La Bioconstrucción llegó a María Juana
:format(webp):quality(40)/https://lvdsjcdn.eleco.com.ar/Imagenes/Image957290268b204ed1ada929910d817a2b.jpg)
Una familia construye su propia "casa de barro".Se trata de la modalidad de construcción denominada Bioconstrucción. En el pueblo, la vivienda de unos 120 m2 se levanta con lo que les da la naturaleza. AM 1050 dialogó con Marcelo Notta Cattani quien está construyendo su propio hogar.
El barro, la arena, la madera y la paja se mezclan para levantar paredes de una casa que pueden integrar insumos reciclados o reutilizables como botellas, metal, neumáticos, entre otros.




A casi 60 kilómetros de San Francisco, en la localidad santafesina de María Juana, una familia eligió la técnica de construcción natural para levantar la casa propia.
"Por una situación particular tuve que volver a realizar mi hogar.
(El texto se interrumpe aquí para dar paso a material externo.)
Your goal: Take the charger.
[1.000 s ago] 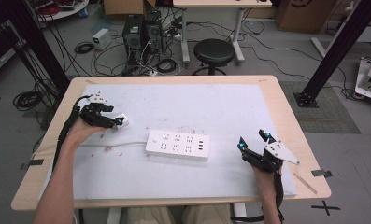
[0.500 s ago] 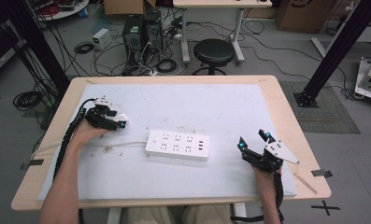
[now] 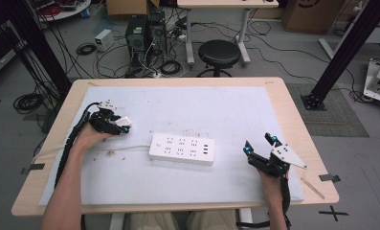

El año pasado un amigo me invita a un taller con el fin de levantar su propia casa de barrio", dijo Marcelo Notta a AM 1050.


Para llevar adelante su proyecto, acudió a Arte y Tierra, una empresa de agroecología y bioconstrucción basada en la necesidad de contribuir al buen uso de los recursos naturales sin renunciar a la estética y al confort, que desarrolla un uso profesional de técnicas ancestrales con herramientas modernas.
"El grupo viene y colabora. Se hace una convocatoria y gente voluntaria viene a construir. Tenemos gente de Israel, Chile, Venezuela, Rosario, Buenos Aires, todos construyendo", comentó.
Las casas de barro son una opción más respetuosa del medio ambiente y mucho más económica que la tradicional. Además, sus beneficios son varios. Térmicamente es bueno en todas las estaciones del año: en verano, el ambiente está más fresco, porque no deja entrar la temperatura, mientras que en invierno guardan bien el calor.
"El sentido que tiene la confección de esta casa es espiritual. Es algo que todos deberían venir a verlo por lo que se vive en la construcción", explicó Marcelo.

El proceso
Construir una casa sustentable desde cero fue todo un desafío para Marcelo, quien además se encarga de alquilar un lugar donde se aloja el personal de la empresa que tiene a su cargo la construcción, así como también les provee del alimento y todo lo necesario para la subsistencia.
"Son personas que van a vivir siete meses acá mientras hago la casa. Yo me hago cargo de la alimentación y de la estadía", agregó.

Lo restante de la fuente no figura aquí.